Retour à la « maison »

Entre temps, la créatrice, qui a poursuivi ses pérégrinations asiatiques chez LVMH, n’oublie pas la « mère-patrie » et les événements de l’année 2015 vont la conduire à regagner l’Hexagone. « J’ai trouvé qu’il était important de revenir à ce moment-là.
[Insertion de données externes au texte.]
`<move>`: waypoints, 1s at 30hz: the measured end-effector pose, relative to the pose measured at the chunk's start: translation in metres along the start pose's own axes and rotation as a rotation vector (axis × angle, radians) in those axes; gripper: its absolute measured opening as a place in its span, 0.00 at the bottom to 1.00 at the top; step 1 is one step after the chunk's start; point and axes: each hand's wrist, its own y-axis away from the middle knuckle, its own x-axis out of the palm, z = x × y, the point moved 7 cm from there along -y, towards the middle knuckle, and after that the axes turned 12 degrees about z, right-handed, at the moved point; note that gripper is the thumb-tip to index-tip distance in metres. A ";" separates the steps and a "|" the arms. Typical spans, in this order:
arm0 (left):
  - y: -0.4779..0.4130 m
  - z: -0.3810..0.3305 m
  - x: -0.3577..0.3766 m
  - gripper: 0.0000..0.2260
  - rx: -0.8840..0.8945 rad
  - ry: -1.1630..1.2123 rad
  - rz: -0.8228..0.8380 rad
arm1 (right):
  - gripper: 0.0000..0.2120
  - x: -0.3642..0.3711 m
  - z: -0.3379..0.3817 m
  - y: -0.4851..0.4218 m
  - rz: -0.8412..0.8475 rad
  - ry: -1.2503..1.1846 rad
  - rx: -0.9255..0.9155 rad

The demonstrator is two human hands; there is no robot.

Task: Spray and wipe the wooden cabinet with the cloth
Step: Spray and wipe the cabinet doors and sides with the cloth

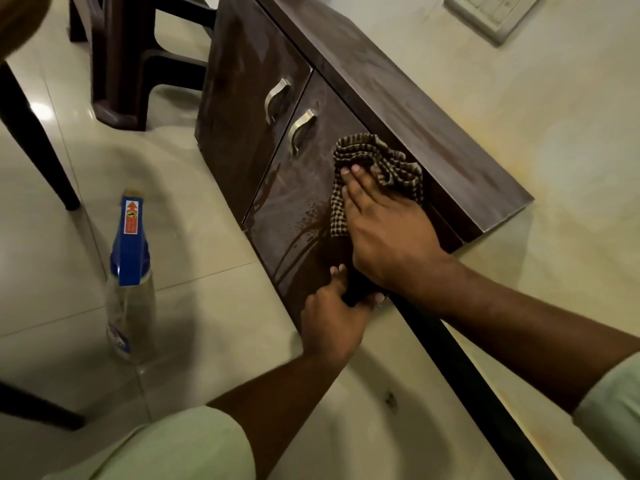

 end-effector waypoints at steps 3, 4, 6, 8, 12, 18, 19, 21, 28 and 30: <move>0.004 -0.002 -0.001 0.17 -0.051 -0.050 -0.009 | 0.30 0.026 0.025 -0.008 0.089 -0.011 -0.103; 0.006 0.002 -0.001 0.14 -0.089 -0.047 -0.005 | 0.28 0.035 0.035 -0.010 0.129 0.005 -0.142; 0.008 0.010 0.004 0.13 -0.133 -0.029 0.027 | 0.27 0.046 0.047 -0.013 0.178 0.055 -0.193; 0.009 0.011 0.007 0.14 -0.128 -0.029 0.033 | 0.28 0.043 0.047 -0.013 0.180 0.088 -0.194; 0.008 0.008 0.010 0.23 -0.055 -0.036 0.023 | 0.30 0.004 0.012 -0.005 0.081 0.035 -0.078; 0.002 0.010 0.009 0.25 -0.038 -0.020 0.051 | 0.32 0.002 0.010 -0.007 0.057 0.028 -0.078; 0.002 0.009 0.007 0.22 -0.047 -0.029 0.048 | 0.32 0.010 0.019 -0.010 0.085 0.043 -0.110; 0.002 0.004 0.003 0.16 -0.059 -0.067 0.025 | 0.30 0.026 0.034 -0.014 0.143 0.069 -0.168; 0.004 -0.008 0.009 0.25 -0.073 0.036 0.022 | 0.32 -0.004 0.003 0.007 0.098 0.028 -0.064; 0.005 -0.009 0.014 0.32 -0.093 0.053 0.039 | 0.32 -0.015 -0.009 0.016 0.058 0.092 -0.071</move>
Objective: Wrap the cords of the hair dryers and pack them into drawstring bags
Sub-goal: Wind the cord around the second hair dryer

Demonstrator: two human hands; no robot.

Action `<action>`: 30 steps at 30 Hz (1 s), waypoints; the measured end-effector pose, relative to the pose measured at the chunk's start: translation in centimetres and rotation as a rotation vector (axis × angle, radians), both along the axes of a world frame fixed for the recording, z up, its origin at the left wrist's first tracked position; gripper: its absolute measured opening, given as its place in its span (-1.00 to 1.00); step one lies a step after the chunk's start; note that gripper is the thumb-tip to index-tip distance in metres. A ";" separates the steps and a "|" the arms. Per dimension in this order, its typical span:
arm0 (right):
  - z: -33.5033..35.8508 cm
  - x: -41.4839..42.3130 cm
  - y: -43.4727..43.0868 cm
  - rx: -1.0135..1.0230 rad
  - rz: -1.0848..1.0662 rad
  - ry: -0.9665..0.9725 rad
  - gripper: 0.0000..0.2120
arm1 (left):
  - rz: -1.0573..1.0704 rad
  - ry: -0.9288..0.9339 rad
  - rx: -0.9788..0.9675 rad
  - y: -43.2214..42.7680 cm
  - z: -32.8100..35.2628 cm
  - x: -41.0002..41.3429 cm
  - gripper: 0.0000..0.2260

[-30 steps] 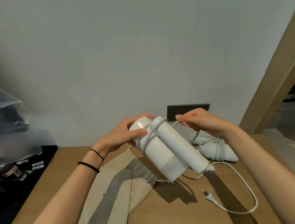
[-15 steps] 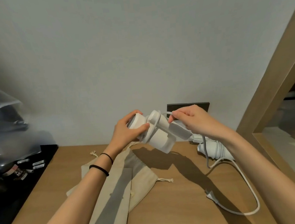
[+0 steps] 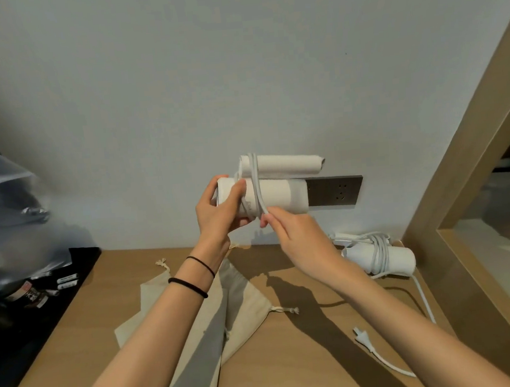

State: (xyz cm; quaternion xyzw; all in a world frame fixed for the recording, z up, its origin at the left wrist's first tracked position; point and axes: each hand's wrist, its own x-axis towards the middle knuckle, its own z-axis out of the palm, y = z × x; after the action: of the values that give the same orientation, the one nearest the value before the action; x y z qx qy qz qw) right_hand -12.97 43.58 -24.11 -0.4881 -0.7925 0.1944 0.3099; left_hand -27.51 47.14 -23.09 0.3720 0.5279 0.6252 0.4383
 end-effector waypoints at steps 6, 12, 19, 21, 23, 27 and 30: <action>0.4 1.0 1.6 -0.375 0.125 0.395 -0.61 | -0.116 -0.205 -0.018 -0.2 1.4 0.2 -0.84; 0.1 2.2 2.2 -0.521 0.091 0.404 -0.55 | -0.179 -0.267 -0.065 0.0 1.2 0.2 -0.78; -1.8 5.3 2.7 -0.660 -0.120 0.299 -0.59 | -0.371 -0.299 -0.057 0.6 2.5 -1.9 -0.88; -1.6 6.6 3.2 -0.676 -0.148 0.298 -0.62 | -0.443 -0.226 -0.053 0.7 2.3 -2.9 -0.84; -1.0 7.8 3.7 -0.687 -0.183 0.296 -0.62 | -0.537 -0.179 -0.049 0.6 1.8 -3.6 -0.68; 0.4 8.7 4.6 -0.706 -0.165 0.281 -0.71 | -0.693 -0.032 -0.061 0.5 0.3 -4.4 -0.50; 1.7 8.0 4.8 -0.759 -0.127 0.290 -0.71 | -0.792 0.147 -0.048 0.6 -0.5 -4.8 -0.37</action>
State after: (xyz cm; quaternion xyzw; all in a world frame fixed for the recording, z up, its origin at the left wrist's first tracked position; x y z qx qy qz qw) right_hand -4.93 48.39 -22.45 -0.5831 -0.5809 0.5203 0.2277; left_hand -32.36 47.78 -23.59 0.5800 0.3883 0.3671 0.6148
Je pense faire partie d’une vague d’entrepreneurs qui a eu la volonté de créer nos business ici afin de contribuer, même modestement, au développement de l’économie locale ». C’est alors que l’idée, moins nébuleuse et plus précise, « d’Eléa & Cybèle » commence à prendre corps. « Même si je ne me suis pas tout à fait lancée sur le concept, comme nous le connaissons aujourd’hui, j’ai commencé par reprendre le dressing des Lyonnaises et à utiliser leurs vêtements, plus ‘mettables’ car trop moches ou démodés, mais qui étaient empreints d’une certaine émotion ». Leur offrir une « seconde vie », en somme. « Je les ai redesigné avec une styliste qui avait déjà fait 3 ans d’up-cycling à Berlin », précise Edwige Tuarze. « Eléa et Cybèle » est sur rampe de lancement.

Au-delà de convictions chevillées au corps et au cœur – « rapidement sensibilisée à l’écologie, je me suis rendu compte lorsque j’étais en Chine que la mode était la deuxième industrie la plus polluante du monde » –  qui l’ont même, à juste titre, conduite à devenir végétarienne  – « plus je me renseignais, plus je me rendais compte que toute l’industrie de la viande, du cuir, de la fourrure perdait de son sens dans la mode » – , Edwige Tuarze, en bonne entrepreneure, n’en demeure pas moins pragmatique. « Je me suis également rendue compte qu’il existait une véritable clientèle pour ce type de produits, alors pourquoi ne pas leur créer une offre qui leur correspond ? ». La fusée Eléa & Cybèle est parée à décoller.

A l’avant-garde

Et elle ne laissera pas passer l’occasion de briller de mille feux au sein de la constellation « Hackaton Women in Innovation 2016 » où, avec trois autres projets, Edwige Tuarze décroche l’opportunité de s’exprimer – de « pitcher » selon le vocable en vigueur- au Women’s Forum de Deauville. « C’était un tremplin extraordinaire pour moi qui n’ait que 26 ans d’aller à la rencontre et de m’exprimer face à des personnes aussi influentes ». Une expérience qui lui permettra de travailler avec l’association « tissons la solidarité », soutenue par Publicis,  qui permet la réinsertion des femmes sur le marché du travail via son atelier baptisé Vitalis. Une expérience fidèle à ses convictions.  Avant d’illuminer, le 9 mars prochain, la Journée de la Femme digitale avec sa première collection ?  Rendez-vous est pris.